§ **PROBLEM STATEMENT**
A complete response lists each line of the data below that includes the word "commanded".
* * *
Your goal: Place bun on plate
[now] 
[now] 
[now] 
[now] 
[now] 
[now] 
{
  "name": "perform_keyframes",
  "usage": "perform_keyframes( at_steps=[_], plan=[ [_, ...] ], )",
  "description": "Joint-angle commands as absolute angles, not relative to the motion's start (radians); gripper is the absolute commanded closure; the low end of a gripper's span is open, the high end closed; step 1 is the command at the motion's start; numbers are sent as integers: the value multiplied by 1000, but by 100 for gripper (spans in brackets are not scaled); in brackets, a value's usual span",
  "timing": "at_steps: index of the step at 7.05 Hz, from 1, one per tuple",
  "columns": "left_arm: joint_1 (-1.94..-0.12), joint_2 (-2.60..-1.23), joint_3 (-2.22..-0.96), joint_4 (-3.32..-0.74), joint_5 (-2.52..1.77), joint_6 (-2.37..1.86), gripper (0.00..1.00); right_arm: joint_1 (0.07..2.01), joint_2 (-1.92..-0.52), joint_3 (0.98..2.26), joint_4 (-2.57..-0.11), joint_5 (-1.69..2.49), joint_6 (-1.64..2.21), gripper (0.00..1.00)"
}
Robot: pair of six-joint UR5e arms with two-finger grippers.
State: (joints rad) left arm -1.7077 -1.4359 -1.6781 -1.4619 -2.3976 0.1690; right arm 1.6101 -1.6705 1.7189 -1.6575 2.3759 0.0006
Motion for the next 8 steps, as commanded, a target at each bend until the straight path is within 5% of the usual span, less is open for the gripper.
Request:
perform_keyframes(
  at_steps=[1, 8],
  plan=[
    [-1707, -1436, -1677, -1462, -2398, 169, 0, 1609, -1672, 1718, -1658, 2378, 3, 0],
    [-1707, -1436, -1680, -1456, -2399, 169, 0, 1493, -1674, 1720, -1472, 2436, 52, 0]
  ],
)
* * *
§ **RESPONSE BOX**
  "description": "Joint-angle commands as absolute angles, not relative to the motion's start (radians); gripper is the absolute commanded closure; the low end of a gripper's span is open, the high end closed; step 1 is the command at the motion's start; numbers are sent as integers: the value multiplied by 1000, but by 100 for gripper (spans in brackets are not scaled); in brackets, a value's usual span",
Motion for the next 8 steps, as commanded, a target at each bend until the straight path is within 5% of the usual span, less is open for the gripper.

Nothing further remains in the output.